● WHAT TO DO
Every line of the material below is to be printed again exactly.
• • •
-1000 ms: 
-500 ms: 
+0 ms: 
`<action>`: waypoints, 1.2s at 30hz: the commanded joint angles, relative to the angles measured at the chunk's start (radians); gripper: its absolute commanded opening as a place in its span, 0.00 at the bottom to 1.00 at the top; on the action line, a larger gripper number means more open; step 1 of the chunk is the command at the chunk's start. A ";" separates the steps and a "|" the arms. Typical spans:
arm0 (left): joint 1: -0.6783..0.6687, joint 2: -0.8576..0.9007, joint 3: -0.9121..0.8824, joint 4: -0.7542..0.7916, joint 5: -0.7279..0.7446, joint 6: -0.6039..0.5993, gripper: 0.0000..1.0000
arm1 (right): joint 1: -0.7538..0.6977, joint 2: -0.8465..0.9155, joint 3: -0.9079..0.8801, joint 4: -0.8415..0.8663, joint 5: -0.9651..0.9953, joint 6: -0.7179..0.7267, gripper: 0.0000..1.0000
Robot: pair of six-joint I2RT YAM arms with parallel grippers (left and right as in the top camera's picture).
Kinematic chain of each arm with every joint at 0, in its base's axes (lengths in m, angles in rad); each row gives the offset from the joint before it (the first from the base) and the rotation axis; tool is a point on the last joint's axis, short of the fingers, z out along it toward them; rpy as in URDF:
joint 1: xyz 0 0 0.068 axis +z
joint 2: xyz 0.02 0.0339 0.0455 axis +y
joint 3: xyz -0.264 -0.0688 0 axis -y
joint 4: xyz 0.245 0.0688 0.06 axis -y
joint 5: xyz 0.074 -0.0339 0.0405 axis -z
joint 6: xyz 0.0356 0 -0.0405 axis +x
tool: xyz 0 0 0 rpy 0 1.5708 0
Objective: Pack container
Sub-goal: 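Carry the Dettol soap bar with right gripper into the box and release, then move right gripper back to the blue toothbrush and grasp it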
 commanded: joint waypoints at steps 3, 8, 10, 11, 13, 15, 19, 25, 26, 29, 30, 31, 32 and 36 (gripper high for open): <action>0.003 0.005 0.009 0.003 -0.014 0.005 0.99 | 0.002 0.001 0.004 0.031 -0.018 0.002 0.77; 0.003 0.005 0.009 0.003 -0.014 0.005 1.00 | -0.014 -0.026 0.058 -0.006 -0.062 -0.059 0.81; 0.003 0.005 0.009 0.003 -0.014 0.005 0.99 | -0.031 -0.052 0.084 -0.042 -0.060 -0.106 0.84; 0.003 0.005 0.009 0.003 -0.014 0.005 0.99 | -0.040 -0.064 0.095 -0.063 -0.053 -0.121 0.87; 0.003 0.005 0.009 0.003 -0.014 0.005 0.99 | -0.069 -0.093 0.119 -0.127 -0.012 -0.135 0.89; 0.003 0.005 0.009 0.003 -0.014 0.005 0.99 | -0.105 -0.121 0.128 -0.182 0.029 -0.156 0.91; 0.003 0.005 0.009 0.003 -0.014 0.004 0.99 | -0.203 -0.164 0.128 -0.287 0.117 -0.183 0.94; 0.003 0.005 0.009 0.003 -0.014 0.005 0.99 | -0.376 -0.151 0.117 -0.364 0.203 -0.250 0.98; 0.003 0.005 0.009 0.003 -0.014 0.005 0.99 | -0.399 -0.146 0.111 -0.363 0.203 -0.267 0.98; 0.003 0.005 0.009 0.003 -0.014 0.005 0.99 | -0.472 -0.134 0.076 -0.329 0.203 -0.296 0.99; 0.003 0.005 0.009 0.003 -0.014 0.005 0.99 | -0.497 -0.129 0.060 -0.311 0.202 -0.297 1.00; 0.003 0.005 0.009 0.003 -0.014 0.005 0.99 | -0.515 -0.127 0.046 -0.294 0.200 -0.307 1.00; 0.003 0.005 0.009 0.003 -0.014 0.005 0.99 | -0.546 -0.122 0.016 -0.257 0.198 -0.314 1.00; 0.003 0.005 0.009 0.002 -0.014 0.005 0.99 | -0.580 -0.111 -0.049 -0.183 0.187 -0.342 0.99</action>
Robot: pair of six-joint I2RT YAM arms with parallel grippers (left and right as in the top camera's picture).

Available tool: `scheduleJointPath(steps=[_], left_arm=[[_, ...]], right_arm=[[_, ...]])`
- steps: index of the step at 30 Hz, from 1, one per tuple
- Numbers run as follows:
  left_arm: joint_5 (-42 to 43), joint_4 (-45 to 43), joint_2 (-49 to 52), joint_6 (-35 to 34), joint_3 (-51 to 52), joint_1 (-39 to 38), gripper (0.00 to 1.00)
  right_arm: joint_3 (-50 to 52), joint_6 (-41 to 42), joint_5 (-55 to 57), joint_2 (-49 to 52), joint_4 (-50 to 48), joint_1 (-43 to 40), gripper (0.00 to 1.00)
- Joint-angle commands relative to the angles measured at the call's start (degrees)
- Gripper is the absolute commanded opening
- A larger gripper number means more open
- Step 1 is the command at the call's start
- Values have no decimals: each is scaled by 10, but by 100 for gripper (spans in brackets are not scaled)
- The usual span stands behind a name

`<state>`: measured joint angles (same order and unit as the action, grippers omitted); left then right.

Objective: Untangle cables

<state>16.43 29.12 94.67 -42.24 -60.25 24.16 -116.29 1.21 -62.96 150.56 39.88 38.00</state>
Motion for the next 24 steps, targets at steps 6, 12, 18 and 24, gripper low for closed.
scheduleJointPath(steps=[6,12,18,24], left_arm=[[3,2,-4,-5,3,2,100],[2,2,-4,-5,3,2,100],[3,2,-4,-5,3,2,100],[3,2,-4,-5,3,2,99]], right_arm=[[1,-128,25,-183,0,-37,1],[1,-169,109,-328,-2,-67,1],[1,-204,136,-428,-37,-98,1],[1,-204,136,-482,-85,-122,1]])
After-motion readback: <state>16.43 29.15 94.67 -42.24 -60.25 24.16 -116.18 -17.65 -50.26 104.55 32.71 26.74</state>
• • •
● SOLUTION TO THE PROBLEM
-1000 ms: 
-500 ms: 
+0 ms: 
`<action>`: waypoints, 1.2s at 30hz: the commanded joint angles, relative to the angles measured at the chunk's start (radians); gripper: its absolute commanded opening as a place in its span, 0.00 at the bottom to 1.00 at the top; on the action line, a larger gripper number means more open; step 1 of the chunk is the command at the chunk's start. A ";" separates the steps and a "|" the arms. Typical spans:
arm0 (left): joint 1: -0.6783..0.6687, joint 2: -0.8576..0.9007, joint 3: -0.9121..0.8824, joint 4: -0.7542..0.7916, joint 5: -0.7279..0.7446, joint 6: -0.6039..0.5993, gripper: 0.0000..1.0000
arm1 (right): joint 1: -0.7538..0.6977, joint 2: -0.8465..0.9155, joint 3: -0.9079..0.8801, joint 4: -0.8415..0.8663, joint 5: -0.9651..0.9953, joint 6: -0.7179..0.7267, gripper: 0.0000..1.0000
Robot: pair of six-joint I2RT YAM arms with parallel grippers (left and right as in the top camera's picture).
Kinematic chain of each arm with every joint at 0, in its base's axes (lengths in m, angles in rad); each row gives the offset from the joint before it (the first from the base) and the rotation axis; tool is a point on the last joint's axis, short of the fingers, z out along it toward them; rpy as in URDF:
joint 1: xyz 0 0 0.068 axis +z
joint 2: xyz 0.02 0.0339 0.0455 axis +y
joint 3: xyz -0.264 -0.0688 0 axis -y
joint 4: xyz 0.245 0.0688 0.06 axis -y
joint 5: xyz 0.074 -0.0339 0.0405 axis -z
joint 6: xyz 0.0356 0 -0.0405 axis +x
tool: xyz 0 0 0 rpy 0 1.5708 0
Objective: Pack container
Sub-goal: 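Carry the Dettol soap bar with right gripper into the box and release, then move right gripper back to the blue toothbrush and grasp it
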 commanded: joint waypoints at steps 3, 8, 10, 11, 13, 15, 19, 25, 26, 29, 30, 31, 32 and 36 (gripper high for open): <action>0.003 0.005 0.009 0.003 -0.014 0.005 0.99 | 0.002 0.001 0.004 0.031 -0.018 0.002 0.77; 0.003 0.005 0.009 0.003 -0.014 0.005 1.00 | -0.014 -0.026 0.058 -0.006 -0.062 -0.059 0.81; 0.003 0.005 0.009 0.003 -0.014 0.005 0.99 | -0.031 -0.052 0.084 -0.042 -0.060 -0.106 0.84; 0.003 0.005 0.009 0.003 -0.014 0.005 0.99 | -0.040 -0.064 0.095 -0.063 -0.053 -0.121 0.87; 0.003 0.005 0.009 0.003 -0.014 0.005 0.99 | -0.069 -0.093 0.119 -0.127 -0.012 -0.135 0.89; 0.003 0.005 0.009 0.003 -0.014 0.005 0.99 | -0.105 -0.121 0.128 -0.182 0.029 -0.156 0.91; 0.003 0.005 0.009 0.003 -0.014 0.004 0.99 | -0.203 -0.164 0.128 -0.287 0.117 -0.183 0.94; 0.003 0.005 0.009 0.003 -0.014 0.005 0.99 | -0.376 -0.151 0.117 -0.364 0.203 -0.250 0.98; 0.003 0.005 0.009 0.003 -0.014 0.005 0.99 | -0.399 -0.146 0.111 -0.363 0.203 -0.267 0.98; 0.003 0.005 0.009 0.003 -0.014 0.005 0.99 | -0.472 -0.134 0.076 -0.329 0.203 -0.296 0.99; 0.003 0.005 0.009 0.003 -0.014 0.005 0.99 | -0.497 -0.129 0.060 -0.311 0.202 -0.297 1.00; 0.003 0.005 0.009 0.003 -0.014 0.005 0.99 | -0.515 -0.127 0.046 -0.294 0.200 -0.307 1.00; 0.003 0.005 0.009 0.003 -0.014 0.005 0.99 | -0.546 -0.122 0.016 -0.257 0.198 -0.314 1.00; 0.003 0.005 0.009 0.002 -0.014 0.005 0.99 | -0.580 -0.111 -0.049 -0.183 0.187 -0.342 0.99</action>
Robot: pair of six-joint I2RT YAM arms with parallel grippers (left and right as in the top camera's picture).

Available tool: `scheduleJointPath(steps=[_], left_arm=[[_, ...]], right_arm=[[_, ...]])`
- steps: index of the step at 30 Hz, from 1, one per tuple
- Numbers run as follows:
  left_arm: joint_5 (-42 to 43), joint_4 (-45 to 43), joint_2 (-49 to 52), joint_6 (-35 to 34), joint_3 (-51 to 52), joint_1 (-39 to 38), gripper (0.00 to 1.00)
  right_arm: joint_3 (-50 to 52), joint_6 (-41 to 42), joint_5 (-55 to 57), joint_2 (-49 to 52), joint_4 (-50 to 48), joint_1 (-43 to 40), gripper (0.00 to 1.00)
- Joint-angle commands relative to the angles measured at the call's start (degrees)
- Gripper is the absolute commanded opening
- A larger gripper number means more open
- Step 1 is the command at the call's start
- Values have no decimals: each is scaled by 10, but by 100 for gripper (spans in brackets are not scaled)
- The usual span stands behind a name

`<state>`: measured joint angles (same order and unit as the action, grippers omitted); left then right.

Objective: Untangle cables

<state>16.43 29.12 94.67 -42.24 -60.25 24.16 -116.29 1.21 -62.96 150.56 39.88 38.00</state>
Motion for the next 24 steps, targets at steps 6, 12, 18 and 24, gripper low for closed.
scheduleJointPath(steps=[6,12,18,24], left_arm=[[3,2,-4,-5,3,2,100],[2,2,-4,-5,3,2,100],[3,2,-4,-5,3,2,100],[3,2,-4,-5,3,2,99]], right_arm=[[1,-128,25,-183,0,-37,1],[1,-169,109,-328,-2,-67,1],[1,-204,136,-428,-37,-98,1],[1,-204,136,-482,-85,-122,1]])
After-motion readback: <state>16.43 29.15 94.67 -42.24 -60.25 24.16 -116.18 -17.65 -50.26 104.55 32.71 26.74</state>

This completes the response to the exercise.